On our part, we have endeavoured to reconsider the evidence, re-evaluate it and come to our own conclusions since this is a first appeal – see OKENO V. REPUBLIC [1972] E.A 32. We agree with the learned Judge that the evidence against the appellant was circumstantial since there was no eye witness account on how the appellant caused the death of the deceased. All there was as we can decipher from the record is that the deceased’s body was found buried in a grave inside a room in what used to be the appellant’s house. But the appellant has given an explanation as to what happened to her and the deceased at the hands of the family of Konde. It has not been shown that the appellant’s explanation was not plausible. There was evidence of bad blood between the appellant’s family and Konde’s family. It is to be observed that indeed Konde and his sons were arrested and charged (jointly with the appellant) in respect of the death of the deceased. It would appear that the appellant was arrested, charged, convicted and sentenced purely on mere suspicion. We must point out that suspicion, however strong, cannot be used as evidence in a criminal case of this nature. It was upon the prosecution to prove its case against the appellant beyond reasonable doubt. In this case, the members of Konde family and or their agents are not excluded from being persons who might have been involved in the death of the deceased.
In SAWE V. REPUBLIC [2003] KLR 364 at pp. 375-6 this Court said:-
“In this state of the evidence, the two watchmen are not excluded from being persons who might have started the fire or for that matter any intruder might have done so. If that be the case, then the evidence does not irresistibly point to the appellant to the exclusion of all others within the meaning ofR v Kipkering arap Koske & Another16 EACA 135 where it held, inter alia, that;
‘In order to justify the inference of guilt, the inculpatory facts must be incompatible with the innocence of the accused, and incapable of explanation upon any other reasonable hypothesis than that of his guilt’.
In our judgment, the evidence does not satisfy the legal requirements of circumstantial evidence to warrant or justify the conviction of the appellant on the basis of the evidence on the record. We are, therefore, unable to uphold the conviction entered by the learned trial judge. We have evaluated the evidence as we are entitled to at great length and there is really nothing left to connect the appellant with the death of the deceased except mere suspicion. The suspicion may be strong but this is a game with clear and settled rules of engagement. The prosecution must prove the case against the accused beyond any reasonable doubt. As this Court made clear in the case ofMary Wanjiku v Republic(Criminal Appeal No. 17 of 1998) (unreported), suspicion however strong, cannot provide a basis for inferring guilt which must be proved by evidence. We disagree with the learned judge’s view that the prosecution had proved its case against the appellant beyond any reasonable doubt”.
The foregoing applies to the facts of this case.

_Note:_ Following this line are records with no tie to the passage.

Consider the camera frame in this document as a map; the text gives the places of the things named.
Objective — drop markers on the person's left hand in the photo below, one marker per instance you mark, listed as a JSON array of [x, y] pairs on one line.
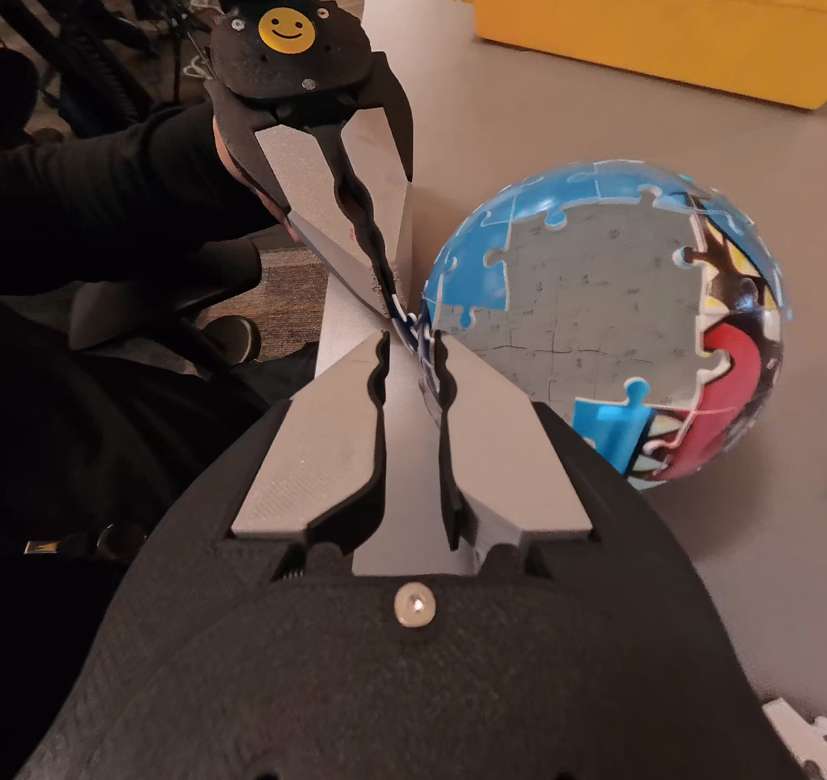
[[225, 158]]

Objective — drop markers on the blue puzzle ball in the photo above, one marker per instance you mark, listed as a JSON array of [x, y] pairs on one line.
[[614, 315]]

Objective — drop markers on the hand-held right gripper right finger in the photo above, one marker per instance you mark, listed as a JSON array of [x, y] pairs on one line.
[[510, 470]]

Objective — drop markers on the person's black shirt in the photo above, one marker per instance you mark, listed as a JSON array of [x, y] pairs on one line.
[[97, 437]]

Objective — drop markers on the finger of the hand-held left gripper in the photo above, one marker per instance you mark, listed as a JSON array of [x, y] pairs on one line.
[[387, 173], [300, 179]]

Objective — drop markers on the blue puzzle piece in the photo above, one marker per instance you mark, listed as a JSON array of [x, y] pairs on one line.
[[402, 318]]

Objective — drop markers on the grey mesh office chair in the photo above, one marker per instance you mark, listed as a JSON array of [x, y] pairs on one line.
[[161, 295]]

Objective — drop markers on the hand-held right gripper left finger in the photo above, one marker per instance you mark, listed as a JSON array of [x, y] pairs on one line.
[[310, 463]]

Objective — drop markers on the black badge reel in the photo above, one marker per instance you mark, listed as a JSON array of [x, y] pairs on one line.
[[77, 541]]

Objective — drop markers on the yellow plastic bin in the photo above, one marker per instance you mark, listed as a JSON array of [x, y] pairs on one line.
[[646, 17]]

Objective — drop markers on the person's left forearm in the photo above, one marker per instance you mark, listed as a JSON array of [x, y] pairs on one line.
[[116, 198]]

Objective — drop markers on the white puzzle piece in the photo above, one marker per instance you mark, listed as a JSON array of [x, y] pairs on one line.
[[798, 738]]

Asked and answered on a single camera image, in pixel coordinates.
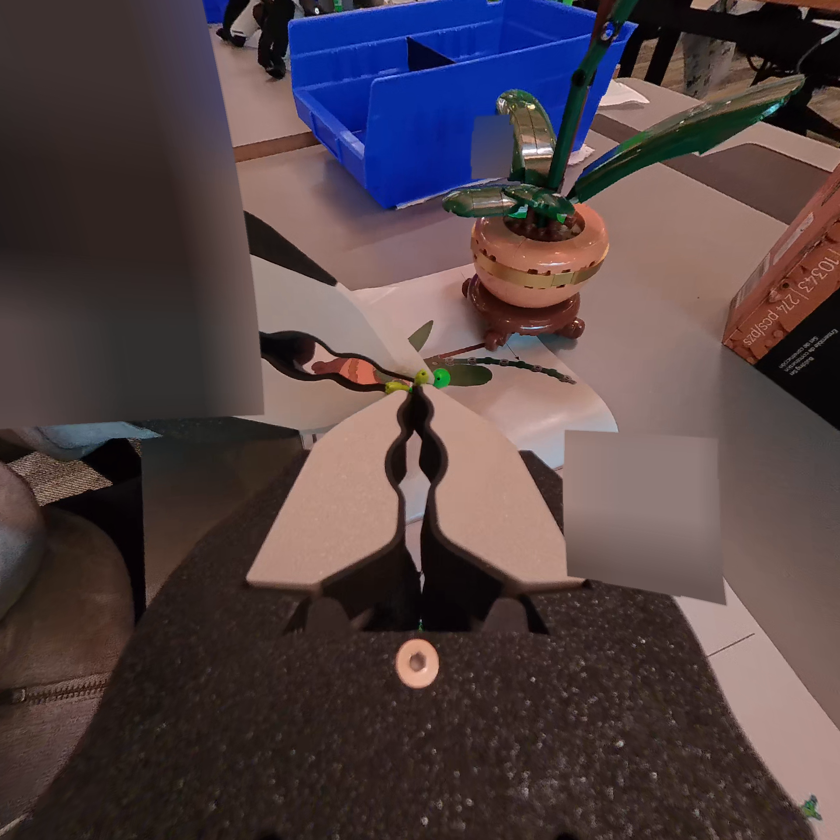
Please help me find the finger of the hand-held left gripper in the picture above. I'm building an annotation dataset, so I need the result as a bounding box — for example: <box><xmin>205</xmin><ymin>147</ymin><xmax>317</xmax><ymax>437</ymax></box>
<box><xmin>260</xmin><ymin>353</ymin><xmax>404</xmax><ymax>448</ymax></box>
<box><xmin>251</xmin><ymin>255</ymin><xmax>426</xmax><ymax>389</ymax></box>

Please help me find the white instruction booklet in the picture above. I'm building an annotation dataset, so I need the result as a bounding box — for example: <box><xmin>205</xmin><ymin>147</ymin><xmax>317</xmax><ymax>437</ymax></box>
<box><xmin>338</xmin><ymin>268</ymin><xmax>821</xmax><ymax>742</ymax></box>

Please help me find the orchid print toy box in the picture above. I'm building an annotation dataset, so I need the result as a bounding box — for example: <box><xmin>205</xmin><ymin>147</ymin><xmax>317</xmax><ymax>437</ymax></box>
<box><xmin>722</xmin><ymin>189</ymin><xmax>840</xmax><ymax>421</ymax></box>

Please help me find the white paper towel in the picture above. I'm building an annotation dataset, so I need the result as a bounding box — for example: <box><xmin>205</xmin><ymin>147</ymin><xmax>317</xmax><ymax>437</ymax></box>
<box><xmin>392</xmin><ymin>77</ymin><xmax>652</xmax><ymax>212</ymax></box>

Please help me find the brick-built orchid plant pot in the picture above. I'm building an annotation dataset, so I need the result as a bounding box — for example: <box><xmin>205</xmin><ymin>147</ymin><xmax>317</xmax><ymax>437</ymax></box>
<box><xmin>441</xmin><ymin>0</ymin><xmax>808</xmax><ymax>353</ymax></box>

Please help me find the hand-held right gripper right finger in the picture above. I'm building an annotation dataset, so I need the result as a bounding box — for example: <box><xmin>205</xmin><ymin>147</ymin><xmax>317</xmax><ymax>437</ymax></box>
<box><xmin>419</xmin><ymin>386</ymin><xmax>587</xmax><ymax>630</ymax></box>

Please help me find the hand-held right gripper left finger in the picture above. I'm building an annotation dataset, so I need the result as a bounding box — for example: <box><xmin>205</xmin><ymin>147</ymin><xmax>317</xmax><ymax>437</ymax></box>
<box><xmin>246</xmin><ymin>392</ymin><xmax>421</xmax><ymax>630</ymax></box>

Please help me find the large blue storage bin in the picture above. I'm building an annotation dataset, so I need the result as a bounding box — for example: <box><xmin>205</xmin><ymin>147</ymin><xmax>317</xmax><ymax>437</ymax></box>
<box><xmin>287</xmin><ymin>0</ymin><xmax>639</xmax><ymax>211</ymax></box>

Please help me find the person's grey hoodie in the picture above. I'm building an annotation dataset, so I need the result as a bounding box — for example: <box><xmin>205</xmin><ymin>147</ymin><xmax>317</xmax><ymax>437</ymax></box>
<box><xmin>0</xmin><ymin>459</ymin><xmax>142</xmax><ymax>840</ymax></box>

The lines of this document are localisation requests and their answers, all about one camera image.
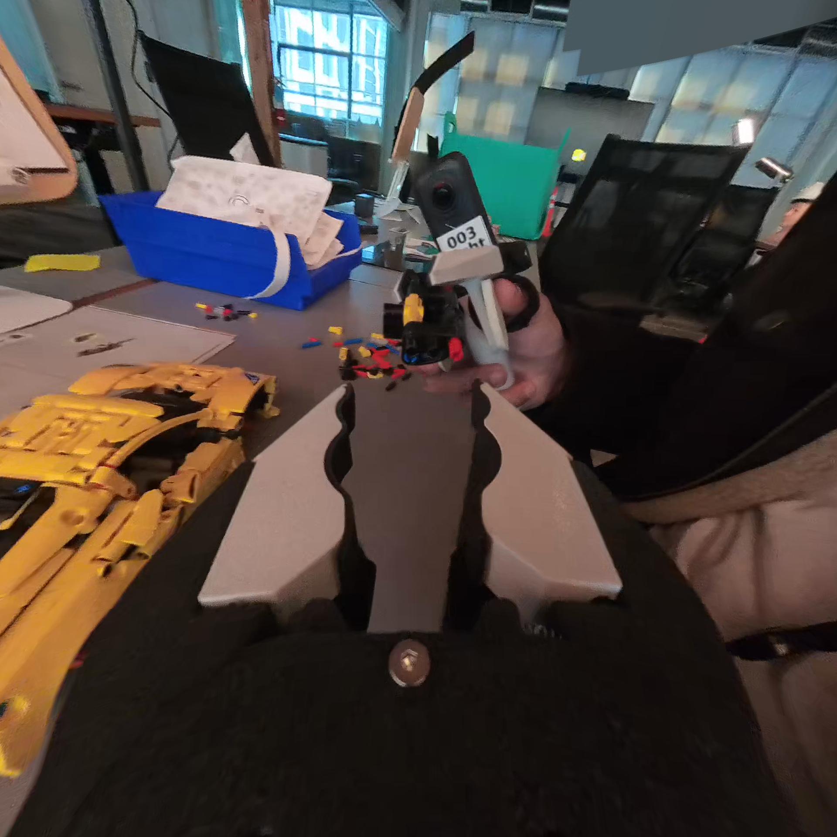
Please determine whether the white printed paper bag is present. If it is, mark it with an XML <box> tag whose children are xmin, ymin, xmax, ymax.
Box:
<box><xmin>156</xmin><ymin>134</ymin><xmax>364</xmax><ymax>302</ymax></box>

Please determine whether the grey wall screen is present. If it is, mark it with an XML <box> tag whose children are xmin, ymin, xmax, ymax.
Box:
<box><xmin>530</xmin><ymin>85</ymin><xmax>656</xmax><ymax>154</ymax></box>

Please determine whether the black monitor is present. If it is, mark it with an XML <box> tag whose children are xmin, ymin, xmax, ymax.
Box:
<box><xmin>139</xmin><ymin>31</ymin><xmax>279</xmax><ymax>167</ymax></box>

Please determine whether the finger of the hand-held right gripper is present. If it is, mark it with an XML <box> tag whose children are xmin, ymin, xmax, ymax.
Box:
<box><xmin>428</xmin><ymin>250</ymin><xmax>504</xmax><ymax>286</ymax></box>

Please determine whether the teal plastic bin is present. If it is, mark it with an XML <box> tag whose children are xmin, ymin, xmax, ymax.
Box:
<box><xmin>441</xmin><ymin>111</ymin><xmax>571</xmax><ymax>242</ymax></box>

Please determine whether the person's right hand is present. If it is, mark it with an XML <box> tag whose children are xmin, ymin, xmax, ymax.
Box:
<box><xmin>418</xmin><ymin>275</ymin><xmax>570</xmax><ymax>409</ymax></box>

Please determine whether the small black yellow brick assembly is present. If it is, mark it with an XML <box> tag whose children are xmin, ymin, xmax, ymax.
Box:
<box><xmin>382</xmin><ymin>268</ymin><xmax>466</xmax><ymax>374</ymax></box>

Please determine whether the large pile of toy bricks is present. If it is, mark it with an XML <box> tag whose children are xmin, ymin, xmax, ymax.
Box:
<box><xmin>301</xmin><ymin>325</ymin><xmax>414</xmax><ymax>392</ymax></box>

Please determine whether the black bag strap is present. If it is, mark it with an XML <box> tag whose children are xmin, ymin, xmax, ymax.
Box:
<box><xmin>726</xmin><ymin>621</ymin><xmax>837</xmax><ymax>661</ymax></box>

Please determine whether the building instruction booklet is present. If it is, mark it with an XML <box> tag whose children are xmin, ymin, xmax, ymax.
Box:
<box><xmin>0</xmin><ymin>304</ymin><xmax>238</xmax><ymax>419</ymax></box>

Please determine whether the yellow toy brick car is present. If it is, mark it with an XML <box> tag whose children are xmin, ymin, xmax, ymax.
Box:
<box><xmin>0</xmin><ymin>363</ymin><xmax>281</xmax><ymax>779</ymax></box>

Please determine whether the person's right forearm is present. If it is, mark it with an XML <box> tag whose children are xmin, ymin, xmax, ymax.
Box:
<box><xmin>533</xmin><ymin>301</ymin><xmax>753</xmax><ymax>504</ymax></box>

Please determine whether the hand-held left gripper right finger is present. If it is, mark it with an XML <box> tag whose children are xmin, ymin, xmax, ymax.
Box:
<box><xmin>446</xmin><ymin>383</ymin><xmax>623</xmax><ymax>625</ymax></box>

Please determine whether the yellow tape strip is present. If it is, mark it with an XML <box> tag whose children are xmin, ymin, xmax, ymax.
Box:
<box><xmin>25</xmin><ymin>254</ymin><xmax>102</xmax><ymax>273</ymax></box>

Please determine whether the black office chair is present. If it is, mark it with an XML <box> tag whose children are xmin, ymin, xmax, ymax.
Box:
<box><xmin>539</xmin><ymin>134</ymin><xmax>753</xmax><ymax>341</ymax></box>

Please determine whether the white shirt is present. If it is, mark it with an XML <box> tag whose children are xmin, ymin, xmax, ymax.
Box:
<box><xmin>647</xmin><ymin>432</ymin><xmax>837</xmax><ymax>837</ymax></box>

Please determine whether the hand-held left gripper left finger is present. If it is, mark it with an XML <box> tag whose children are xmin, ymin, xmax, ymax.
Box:
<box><xmin>197</xmin><ymin>384</ymin><xmax>377</xmax><ymax>622</ymax></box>

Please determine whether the grey desk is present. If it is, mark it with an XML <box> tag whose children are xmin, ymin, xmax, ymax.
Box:
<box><xmin>0</xmin><ymin>243</ymin><xmax>498</xmax><ymax>635</ymax></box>

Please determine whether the black fleece-lined jacket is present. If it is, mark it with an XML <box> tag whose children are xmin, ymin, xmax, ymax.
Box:
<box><xmin>569</xmin><ymin>183</ymin><xmax>837</xmax><ymax>837</ymax></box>

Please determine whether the large paned window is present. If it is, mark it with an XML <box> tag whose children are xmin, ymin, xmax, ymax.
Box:
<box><xmin>271</xmin><ymin>0</ymin><xmax>390</xmax><ymax>125</ymax></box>

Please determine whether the printed instruction sheet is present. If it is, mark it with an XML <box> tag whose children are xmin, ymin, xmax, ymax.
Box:
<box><xmin>0</xmin><ymin>65</ymin><xmax>66</xmax><ymax>172</ymax></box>

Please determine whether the blue plastic bin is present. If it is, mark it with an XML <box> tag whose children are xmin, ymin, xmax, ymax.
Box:
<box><xmin>98</xmin><ymin>190</ymin><xmax>364</xmax><ymax>311</ymax></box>

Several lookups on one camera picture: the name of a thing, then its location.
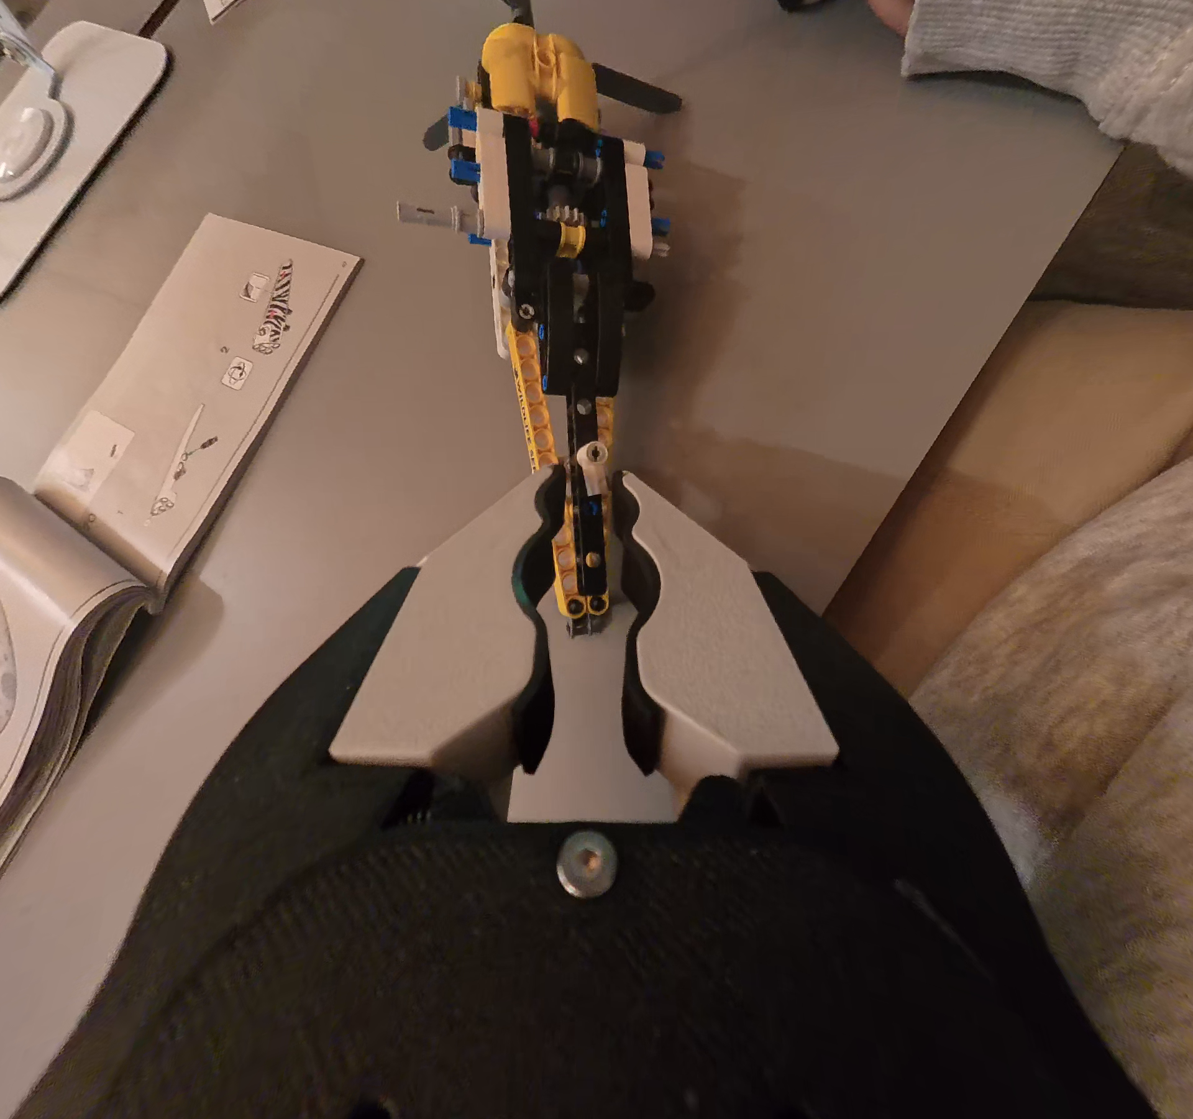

We similarly disagree with the learned Judge’s view that the prosecution had proved its case against the appellant beyond any reasonable doubt.
That being our view of this matter, we allow this appeal, quash the appellant’s conviction and set aside the sentence. We order that the appellant be set at liberty forthwith unless she is otherwise lawfully held.
Order accordingly.
Dated and delivered at Mombasa this 25th day of January, 2008.
P.K. TUNOI
……………………….….
JUDGE OF APPEAL
E.O. O’KUBASU
…………………………..
JUDGE OF APPEAL
E.M. GITHINJI
………………………….
JUDGE OF APPEAL
I certify that this is a true copy of the original.